Tislelizumab plus chemotherapy also significantly improved progression-free survival and objective response rate, each with p-values below 0.0001.
On safety, Novartis said that treatment-related adverse events were similar across both arms. Those events included anemia (68% in the tislelizumab group vs 61% in chemo only), decreased neutrophils (78% vs 80%), decreased white blood cell count (55% vs 65%), decreased appetite (39% vs 38%), nausea (37% vs 42%) and peripheral sensory neuropathy (26% vs 21%).
The drug candidate was also accepted for review by the EMA back in April, including in indications for multiple non-small cell lung cancer on top of ESCC.
Novartis paid BeiGene $650 million in cash upfront early last year to in-license tislelizumab and take it abroad, as BeiGene’s PD-1 inhibitor had already been approved in China for eight oncology indications so far. At the time the deal was inked, $1.55 billion in future regulatory/sales milestones and royalty rights were on the table.

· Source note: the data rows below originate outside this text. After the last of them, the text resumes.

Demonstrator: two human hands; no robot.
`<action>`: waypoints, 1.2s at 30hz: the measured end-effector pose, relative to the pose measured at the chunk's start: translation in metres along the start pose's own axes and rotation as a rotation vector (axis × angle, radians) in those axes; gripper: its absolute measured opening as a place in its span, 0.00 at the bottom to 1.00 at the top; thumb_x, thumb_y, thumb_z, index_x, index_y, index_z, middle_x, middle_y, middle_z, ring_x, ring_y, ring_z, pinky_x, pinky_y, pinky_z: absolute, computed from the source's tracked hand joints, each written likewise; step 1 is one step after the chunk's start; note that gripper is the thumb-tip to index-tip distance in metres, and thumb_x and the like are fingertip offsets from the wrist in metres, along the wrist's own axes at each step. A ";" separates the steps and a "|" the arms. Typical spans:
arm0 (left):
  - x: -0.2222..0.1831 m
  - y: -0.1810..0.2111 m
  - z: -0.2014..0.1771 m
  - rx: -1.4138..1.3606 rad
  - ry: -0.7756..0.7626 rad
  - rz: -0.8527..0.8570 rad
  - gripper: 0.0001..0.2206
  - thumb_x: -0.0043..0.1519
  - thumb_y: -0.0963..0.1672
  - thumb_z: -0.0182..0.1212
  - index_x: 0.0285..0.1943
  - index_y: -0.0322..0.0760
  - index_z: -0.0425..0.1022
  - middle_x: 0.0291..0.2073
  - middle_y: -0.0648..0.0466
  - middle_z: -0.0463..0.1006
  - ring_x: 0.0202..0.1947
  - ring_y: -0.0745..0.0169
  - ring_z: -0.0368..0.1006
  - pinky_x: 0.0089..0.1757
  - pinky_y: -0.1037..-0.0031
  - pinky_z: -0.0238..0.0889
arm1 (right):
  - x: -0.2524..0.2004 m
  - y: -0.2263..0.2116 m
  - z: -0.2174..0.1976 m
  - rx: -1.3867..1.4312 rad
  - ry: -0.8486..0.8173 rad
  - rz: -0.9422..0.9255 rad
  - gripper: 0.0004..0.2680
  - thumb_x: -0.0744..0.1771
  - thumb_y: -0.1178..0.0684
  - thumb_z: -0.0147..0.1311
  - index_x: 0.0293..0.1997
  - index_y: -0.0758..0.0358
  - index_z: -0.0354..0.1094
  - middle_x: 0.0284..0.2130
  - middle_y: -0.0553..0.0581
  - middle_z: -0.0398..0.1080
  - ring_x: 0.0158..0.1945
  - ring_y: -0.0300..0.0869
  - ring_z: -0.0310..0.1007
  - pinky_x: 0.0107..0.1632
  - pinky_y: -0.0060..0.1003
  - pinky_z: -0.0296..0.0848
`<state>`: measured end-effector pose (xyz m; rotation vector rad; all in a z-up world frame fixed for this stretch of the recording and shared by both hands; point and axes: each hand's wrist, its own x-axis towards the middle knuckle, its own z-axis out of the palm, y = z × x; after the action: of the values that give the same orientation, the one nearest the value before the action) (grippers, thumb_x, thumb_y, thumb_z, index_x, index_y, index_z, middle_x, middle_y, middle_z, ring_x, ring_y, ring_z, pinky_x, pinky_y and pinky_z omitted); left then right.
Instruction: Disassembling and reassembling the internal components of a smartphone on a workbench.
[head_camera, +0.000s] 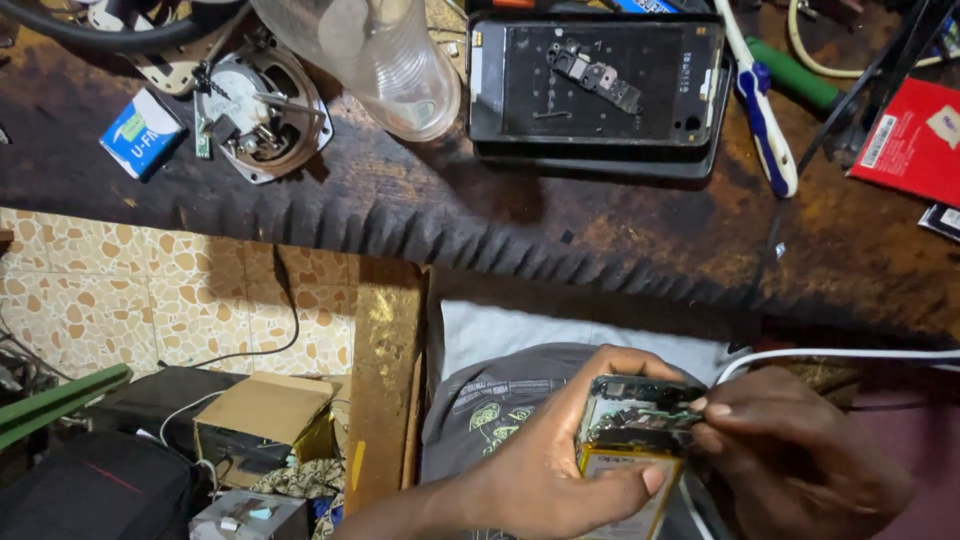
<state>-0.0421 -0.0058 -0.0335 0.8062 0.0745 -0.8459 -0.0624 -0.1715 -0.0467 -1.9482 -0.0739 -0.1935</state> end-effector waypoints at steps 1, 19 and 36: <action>0.001 0.000 -0.001 0.000 -0.001 0.001 0.20 0.55 0.42 0.50 0.56 0.35 0.53 0.35 0.58 0.63 0.33 0.77 0.59 0.38 0.86 0.53 | 0.001 0.000 0.000 0.000 0.000 -0.001 0.04 0.57 0.60 0.51 0.30 0.65 0.62 0.21 0.57 0.66 0.23 0.36 0.66 0.34 0.24 0.65; 0.022 0.043 -0.002 0.434 0.081 0.172 0.15 0.56 0.52 0.45 0.41 0.39 0.59 0.28 0.61 0.59 0.31 0.75 0.55 0.36 0.81 0.51 | 0.049 -0.015 -0.001 -0.172 -0.022 -0.103 0.03 0.58 0.61 0.52 0.29 0.66 0.64 0.26 0.59 0.66 0.30 0.41 0.65 0.37 0.28 0.64; 0.028 0.042 -0.008 0.385 0.090 0.036 0.14 0.57 0.52 0.44 0.39 0.40 0.56 0.25 0.60 0.61 0.26 0.73 0.59 0.29 0.79 0.56 | 0.053 -0.011 0.003 0.348 -0.022 0.501 0.09 0.59 0.58 0.48 0.38 0.73 0.64 0.33 0.58 0.60 0.36 0.37 0.62 0.37 0.25 0.59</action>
<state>0.0077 -0.0017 -0.0239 1.2035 -0.0250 -0.8002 -0.0113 -0.1668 -0.0286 -1.5652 0.3436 0.1643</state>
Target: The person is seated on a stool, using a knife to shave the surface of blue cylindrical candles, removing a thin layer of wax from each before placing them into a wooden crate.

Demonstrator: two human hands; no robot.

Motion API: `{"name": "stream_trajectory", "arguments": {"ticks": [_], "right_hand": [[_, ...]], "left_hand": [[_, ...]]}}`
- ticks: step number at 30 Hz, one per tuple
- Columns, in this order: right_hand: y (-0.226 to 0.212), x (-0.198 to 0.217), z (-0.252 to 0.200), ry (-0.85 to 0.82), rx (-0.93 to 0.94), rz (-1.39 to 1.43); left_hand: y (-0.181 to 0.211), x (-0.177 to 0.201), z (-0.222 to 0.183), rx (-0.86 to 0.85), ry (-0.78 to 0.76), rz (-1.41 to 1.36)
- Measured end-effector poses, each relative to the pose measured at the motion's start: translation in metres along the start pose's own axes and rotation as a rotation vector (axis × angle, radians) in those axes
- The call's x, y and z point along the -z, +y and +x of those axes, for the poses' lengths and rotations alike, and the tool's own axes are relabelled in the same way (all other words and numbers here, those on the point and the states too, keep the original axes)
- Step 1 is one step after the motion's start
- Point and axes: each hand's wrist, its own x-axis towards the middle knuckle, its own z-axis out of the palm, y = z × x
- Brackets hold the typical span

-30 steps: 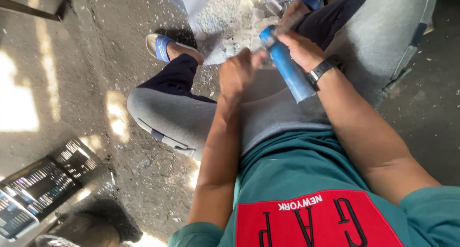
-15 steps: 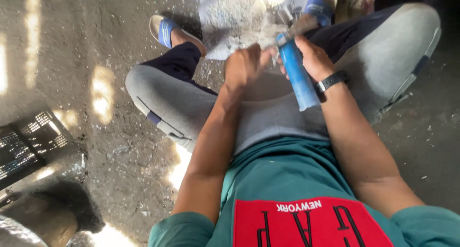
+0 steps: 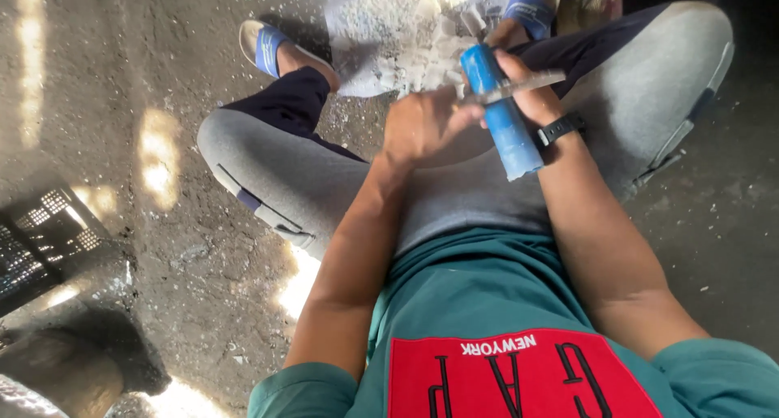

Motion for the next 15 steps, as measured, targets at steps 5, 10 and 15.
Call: {"name": "stream_trajectory", "arguments": {"ticks": [5, 10, 15], "right_hand": [[0.001, -0.008, -0.008, -0.157, 0.01, 0.116], [0.006, 0.009, 0.007, 0.123, 0.045, -0.172], [-0.009, -0.022, -0.019, 0.013, 0.051, 0.023]], "left_hand": [[-0.039, -0.015, -0.007, 0.36, -0.017, 0.045], [-0.002, -0.001, 0.001, -0.062, 0.01, -0.026], [-0.031, -0.006, 0.002, 0.463, -0.055, 0.08]]}}
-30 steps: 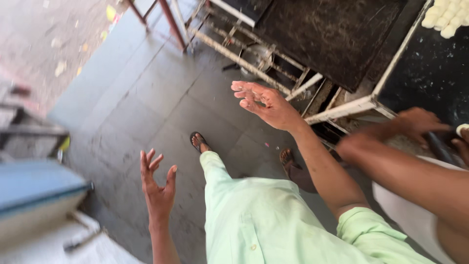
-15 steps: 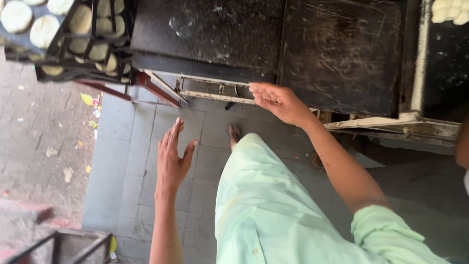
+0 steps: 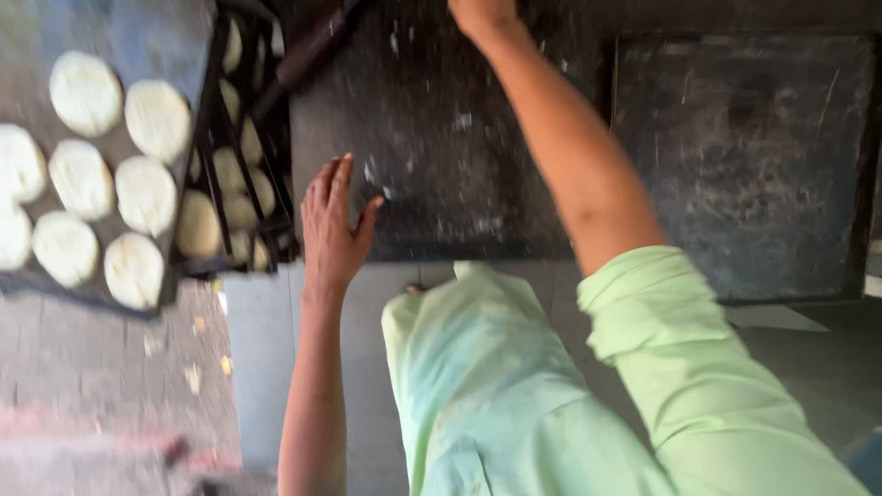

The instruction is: The person mixes dough in a large bowl and then flattens small pieces of dough with a rolling pin on a table, placing them onto baking trays.

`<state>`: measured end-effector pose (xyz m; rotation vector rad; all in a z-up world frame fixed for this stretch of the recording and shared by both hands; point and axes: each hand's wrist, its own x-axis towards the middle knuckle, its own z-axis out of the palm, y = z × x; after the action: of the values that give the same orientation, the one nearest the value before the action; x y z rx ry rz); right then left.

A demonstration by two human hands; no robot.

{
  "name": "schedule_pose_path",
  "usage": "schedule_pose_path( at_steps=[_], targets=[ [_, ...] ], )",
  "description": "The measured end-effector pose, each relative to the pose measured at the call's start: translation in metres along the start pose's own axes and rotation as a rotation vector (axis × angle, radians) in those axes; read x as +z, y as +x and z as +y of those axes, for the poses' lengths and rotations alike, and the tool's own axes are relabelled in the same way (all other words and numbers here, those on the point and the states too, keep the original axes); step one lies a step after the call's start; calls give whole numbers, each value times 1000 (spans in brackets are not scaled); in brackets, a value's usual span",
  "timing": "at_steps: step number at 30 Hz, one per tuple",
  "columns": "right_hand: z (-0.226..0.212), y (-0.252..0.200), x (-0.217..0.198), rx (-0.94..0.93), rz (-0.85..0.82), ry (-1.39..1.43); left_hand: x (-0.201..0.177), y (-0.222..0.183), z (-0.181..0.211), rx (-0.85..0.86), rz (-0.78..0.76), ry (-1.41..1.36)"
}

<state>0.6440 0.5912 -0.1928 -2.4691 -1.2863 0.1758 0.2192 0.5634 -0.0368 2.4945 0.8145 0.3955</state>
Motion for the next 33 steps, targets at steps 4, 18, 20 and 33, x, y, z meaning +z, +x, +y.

So far, those markets include Japan, Europe and North America, comprising more than 30 countries so far. And with the FDA’s demonstrated reluctance earlier this year on granting drug approvals based solely on Chinese data, BeiGene and Novartis’ data contrast with a similar drug from Eli Lilly, as the pair conducted research at more than 160 trial sites, including in China, the US, Australia, Italy and Spain.